Add to the list of things the Beltline hopes to accomplish â including a loop of light rail, a new system of parks and trails, and a ring of responsible development â yet another perk: a living, breathing museum of indigenous plants and trees.
For over a year, local nonprofit Trees Atlanta has pitched the concept of an arboretum to officials overseeing the city's multibillion-dollar Beltline project. At a meeting this week, Beltline and city officials expressed enthusiasm for the arboretum.
Trees Atlanta plans to finish a concept plan for the 22-mile arboretum within a couple of months and, hopefully, will go to work immediately on what could become the world's longest arboretum.
Arboretums â land dedicated to plants and trees, both for beauty and for study â are common in large cities. There's the Morris Arboretum in Philadelphia and the Arnold Arboretum in Boston. But Atlanta â a city with a particularly lush display of trees â doesn't have one. According to Greg Levine, program director for Trees Atlanta, it should.
"We want it to be an attraction for the city, like the Georgia Aquarium or the High Museum," Levine says, "while educating the citizens and making them proud of what Atlantaâs known for, which is its trees."
He says the addition of an arboretum to the Beltline project, particularly in the project's early years, could help foster more environmentally friendly development along the Beltline's path. An arboretum also would present an opportunity to study the growth of trees and plants in a more challenging, urban setting.

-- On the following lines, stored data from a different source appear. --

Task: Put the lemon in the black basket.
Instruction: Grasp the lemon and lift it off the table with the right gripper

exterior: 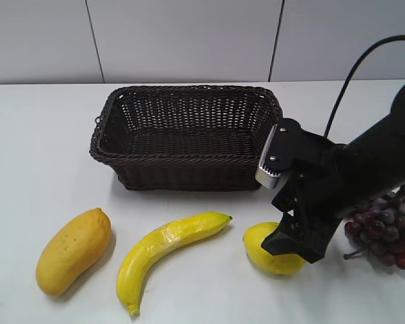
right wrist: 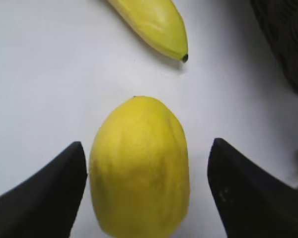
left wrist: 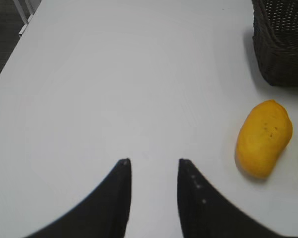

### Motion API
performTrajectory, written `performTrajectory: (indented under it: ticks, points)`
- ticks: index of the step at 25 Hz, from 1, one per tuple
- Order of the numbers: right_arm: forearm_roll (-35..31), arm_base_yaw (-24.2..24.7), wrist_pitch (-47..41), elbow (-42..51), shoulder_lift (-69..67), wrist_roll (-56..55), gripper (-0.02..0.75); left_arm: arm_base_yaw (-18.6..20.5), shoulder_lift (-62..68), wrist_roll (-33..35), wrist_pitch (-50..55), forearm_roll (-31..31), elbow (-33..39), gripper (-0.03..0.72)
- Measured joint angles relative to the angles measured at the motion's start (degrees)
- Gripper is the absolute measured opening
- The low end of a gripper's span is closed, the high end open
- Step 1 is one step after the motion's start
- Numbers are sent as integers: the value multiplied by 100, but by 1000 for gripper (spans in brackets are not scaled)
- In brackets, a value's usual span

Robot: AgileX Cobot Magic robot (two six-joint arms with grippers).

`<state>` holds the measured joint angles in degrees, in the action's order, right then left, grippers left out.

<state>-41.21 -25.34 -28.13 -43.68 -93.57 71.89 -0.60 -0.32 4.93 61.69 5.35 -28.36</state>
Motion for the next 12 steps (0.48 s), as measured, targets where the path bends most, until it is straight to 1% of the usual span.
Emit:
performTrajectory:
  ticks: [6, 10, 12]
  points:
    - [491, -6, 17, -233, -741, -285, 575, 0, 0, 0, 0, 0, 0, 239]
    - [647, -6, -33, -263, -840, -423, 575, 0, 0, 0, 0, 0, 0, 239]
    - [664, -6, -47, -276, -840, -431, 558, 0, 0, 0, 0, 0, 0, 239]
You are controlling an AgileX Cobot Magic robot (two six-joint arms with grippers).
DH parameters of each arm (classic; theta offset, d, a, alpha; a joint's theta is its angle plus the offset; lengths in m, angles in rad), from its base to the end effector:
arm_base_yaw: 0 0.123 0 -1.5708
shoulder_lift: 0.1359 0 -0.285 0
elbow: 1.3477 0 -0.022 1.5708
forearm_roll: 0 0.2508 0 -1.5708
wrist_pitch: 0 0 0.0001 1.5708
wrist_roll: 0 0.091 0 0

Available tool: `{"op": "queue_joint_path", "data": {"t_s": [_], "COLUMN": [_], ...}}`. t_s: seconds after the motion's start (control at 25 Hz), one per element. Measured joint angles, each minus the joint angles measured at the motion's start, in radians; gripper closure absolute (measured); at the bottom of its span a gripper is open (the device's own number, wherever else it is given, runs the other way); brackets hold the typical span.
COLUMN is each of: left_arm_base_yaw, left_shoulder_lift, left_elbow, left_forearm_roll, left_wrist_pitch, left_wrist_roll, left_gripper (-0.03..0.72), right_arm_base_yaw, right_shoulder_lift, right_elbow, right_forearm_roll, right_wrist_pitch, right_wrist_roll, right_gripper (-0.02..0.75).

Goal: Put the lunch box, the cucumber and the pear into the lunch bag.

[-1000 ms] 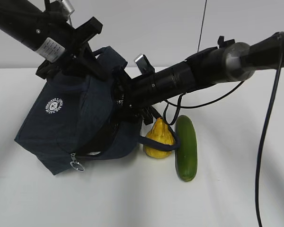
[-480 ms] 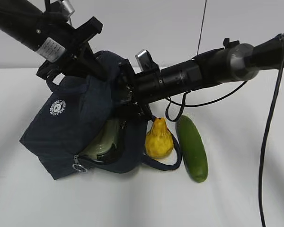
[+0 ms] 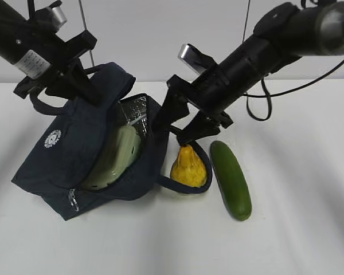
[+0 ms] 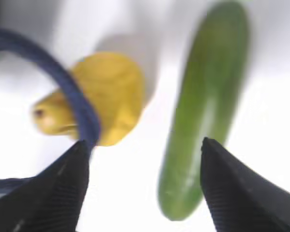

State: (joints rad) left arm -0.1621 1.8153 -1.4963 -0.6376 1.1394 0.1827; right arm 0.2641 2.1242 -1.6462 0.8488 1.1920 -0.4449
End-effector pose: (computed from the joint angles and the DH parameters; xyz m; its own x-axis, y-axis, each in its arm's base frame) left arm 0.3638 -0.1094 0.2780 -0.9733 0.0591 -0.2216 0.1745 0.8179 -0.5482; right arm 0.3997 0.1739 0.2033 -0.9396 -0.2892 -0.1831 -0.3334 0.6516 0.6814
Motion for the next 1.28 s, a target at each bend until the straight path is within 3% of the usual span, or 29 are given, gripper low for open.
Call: {"op": "queue_joint_path", "data": {"t_s": [0.2, 0.32, 0.64, 0.84, 1.28], "left_arm_base_yaw": [0.016, 0.016, 0.017, 0.017, 0.017], "left_shoulder_lift": [0.000, 0.000, 0.000, 0.000, 0.000], "left_elbow": [0.000, 0.000, 0.000, 0.000, 0.000], "left_forearm_roll": [0.070, 0.072, 0.071, 0.071, 0.071], "left_wrist_pitch": [0.017, 0.017, 0.019, 0.020, 0.020], "left_wrist_roll": [0.000, 0.000, 0.000, 0.000, 0.000], "left_gripper": [0.687, 0.687, 0.687, 0.686, 0.686], "right_arm_base_yaw": [0.000, 0.000, 0.000, 0.000, 0.000], "right_shoulder_lift": [-0.057, -0.055, 0.003, 0.029, 0.087], "right_elbow": [0.000, 0.000, 0.000, -0.001, -0.002], "right_forearm_roll": [-0.413, -0.535, -0.619, -0.623, -0.600], "right_wrist_pitch": [0.016, 0.017, 0.019, 0.014, -0.011], "right_wrist_roll": [0.230, 0.311, 0.354, 0.356, 0.358], "right_gripper": [0.206, 0.206, 0.233, 0.288, 0.293]}}
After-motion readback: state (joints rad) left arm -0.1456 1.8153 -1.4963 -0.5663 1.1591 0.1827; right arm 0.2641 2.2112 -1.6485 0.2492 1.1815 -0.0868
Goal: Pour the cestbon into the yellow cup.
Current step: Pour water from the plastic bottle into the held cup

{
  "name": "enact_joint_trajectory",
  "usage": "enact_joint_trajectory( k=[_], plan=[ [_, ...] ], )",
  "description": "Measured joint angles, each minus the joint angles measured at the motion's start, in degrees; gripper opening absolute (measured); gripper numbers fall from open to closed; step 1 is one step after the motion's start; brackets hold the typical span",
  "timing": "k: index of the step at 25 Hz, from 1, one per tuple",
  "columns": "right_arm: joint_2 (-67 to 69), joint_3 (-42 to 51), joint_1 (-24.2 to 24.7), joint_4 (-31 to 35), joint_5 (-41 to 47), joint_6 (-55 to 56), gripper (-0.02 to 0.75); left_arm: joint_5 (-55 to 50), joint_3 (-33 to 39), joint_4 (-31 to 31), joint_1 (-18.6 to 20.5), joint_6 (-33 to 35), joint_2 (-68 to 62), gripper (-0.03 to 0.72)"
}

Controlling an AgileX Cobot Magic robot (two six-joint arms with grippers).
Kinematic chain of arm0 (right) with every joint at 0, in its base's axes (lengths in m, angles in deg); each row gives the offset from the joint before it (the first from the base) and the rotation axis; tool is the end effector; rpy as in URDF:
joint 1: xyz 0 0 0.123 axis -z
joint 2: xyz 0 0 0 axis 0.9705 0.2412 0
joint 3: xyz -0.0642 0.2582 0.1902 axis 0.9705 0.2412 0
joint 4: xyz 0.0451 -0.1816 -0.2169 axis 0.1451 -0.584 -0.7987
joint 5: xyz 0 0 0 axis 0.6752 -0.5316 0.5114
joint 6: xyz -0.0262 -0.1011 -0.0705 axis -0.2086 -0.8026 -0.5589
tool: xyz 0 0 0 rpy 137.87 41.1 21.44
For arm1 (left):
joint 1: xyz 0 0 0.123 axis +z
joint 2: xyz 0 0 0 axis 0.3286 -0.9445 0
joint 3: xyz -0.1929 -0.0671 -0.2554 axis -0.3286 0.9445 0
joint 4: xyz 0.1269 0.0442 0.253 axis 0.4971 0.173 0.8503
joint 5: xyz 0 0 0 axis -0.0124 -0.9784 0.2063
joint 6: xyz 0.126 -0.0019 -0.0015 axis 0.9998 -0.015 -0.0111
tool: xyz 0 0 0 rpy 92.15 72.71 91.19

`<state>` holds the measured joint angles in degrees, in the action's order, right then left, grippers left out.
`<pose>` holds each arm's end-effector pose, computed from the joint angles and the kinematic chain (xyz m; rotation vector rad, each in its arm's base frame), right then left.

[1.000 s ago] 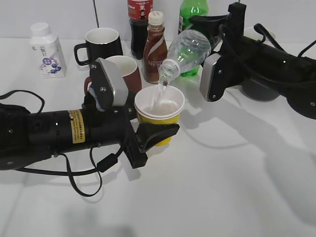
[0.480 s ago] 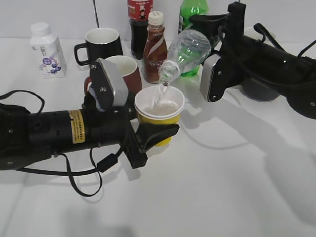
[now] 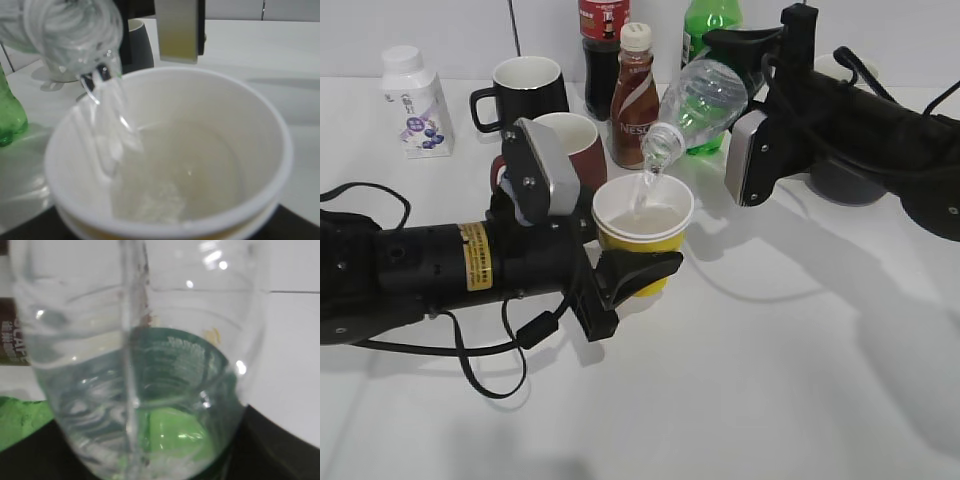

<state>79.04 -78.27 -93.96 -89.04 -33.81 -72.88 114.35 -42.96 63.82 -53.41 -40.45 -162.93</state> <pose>0.3941 0.1871 0.2087 -1.4301 0.5800 -0.6456 0.2733 -0.2656 0.1543 1.1294 1.4946 -0.7302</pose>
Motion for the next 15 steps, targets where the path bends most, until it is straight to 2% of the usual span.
enact_joint_trajectory(
  k=[6, 15],
  plan=[
    [0.0, 0.0, 0.0, 0.0, 0.0, 7.0, 0.464, -0.1, 0.0, 0.0, 0.0, 0.0, 0.0, 0.442],
    [-0.1, 0.2, 0.0, -0.4, 0.7, 26.8, 0.464, 0.6, 0.0, -2.6, 0.0, 0.0, 0.0, 0.442]
  ],
)
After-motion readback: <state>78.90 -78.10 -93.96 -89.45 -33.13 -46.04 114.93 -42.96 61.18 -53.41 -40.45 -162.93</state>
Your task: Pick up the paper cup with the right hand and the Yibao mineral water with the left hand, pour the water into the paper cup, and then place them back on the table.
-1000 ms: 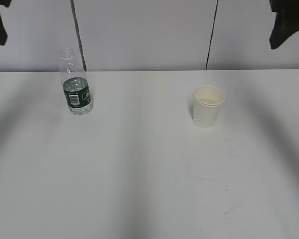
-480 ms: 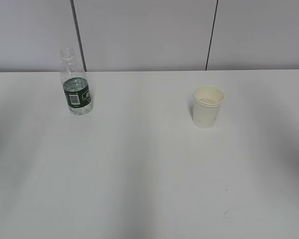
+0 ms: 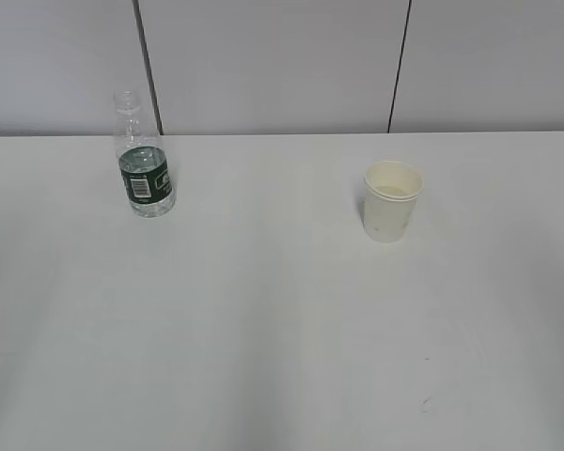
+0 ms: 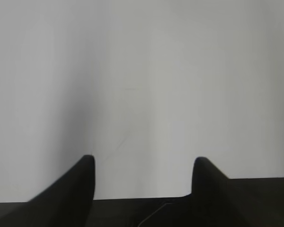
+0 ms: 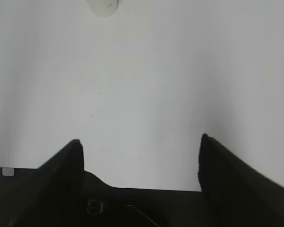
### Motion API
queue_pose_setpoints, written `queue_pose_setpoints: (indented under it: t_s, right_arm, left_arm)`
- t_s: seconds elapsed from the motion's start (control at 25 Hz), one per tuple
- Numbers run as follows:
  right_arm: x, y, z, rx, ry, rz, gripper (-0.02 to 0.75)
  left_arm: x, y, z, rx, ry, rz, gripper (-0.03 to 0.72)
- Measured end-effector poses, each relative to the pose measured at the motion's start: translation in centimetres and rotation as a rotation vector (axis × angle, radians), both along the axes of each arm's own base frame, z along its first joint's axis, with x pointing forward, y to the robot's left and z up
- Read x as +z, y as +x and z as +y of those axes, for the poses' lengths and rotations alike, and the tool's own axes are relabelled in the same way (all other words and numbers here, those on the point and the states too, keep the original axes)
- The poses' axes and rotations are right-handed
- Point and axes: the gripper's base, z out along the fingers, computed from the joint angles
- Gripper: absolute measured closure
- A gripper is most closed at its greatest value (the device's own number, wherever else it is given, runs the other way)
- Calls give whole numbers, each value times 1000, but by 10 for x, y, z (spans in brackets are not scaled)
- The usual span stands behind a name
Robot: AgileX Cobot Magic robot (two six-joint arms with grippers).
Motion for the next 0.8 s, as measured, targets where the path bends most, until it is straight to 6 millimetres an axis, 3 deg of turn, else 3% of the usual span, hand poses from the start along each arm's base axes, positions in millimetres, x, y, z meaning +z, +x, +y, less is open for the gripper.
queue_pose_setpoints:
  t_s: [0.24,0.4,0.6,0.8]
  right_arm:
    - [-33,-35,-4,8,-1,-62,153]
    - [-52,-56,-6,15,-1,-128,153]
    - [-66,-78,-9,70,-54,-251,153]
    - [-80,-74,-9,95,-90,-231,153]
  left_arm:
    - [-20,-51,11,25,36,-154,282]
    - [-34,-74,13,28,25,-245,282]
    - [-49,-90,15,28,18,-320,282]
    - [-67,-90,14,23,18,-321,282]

"A 22-mile park would be fantastic in itself," Levine says. "But a 22-mile arboretum is going to bring another layer to the cake."
Showing 1-1 of 1
If youre in uncomfortable position and have no money to move out from that, you will have to receive the mortgage loans. Just because that would help you definitely. I get bank loan every year and feel myself good just because of that. Me, too! Well, that and the heroin. Mostly the heroin.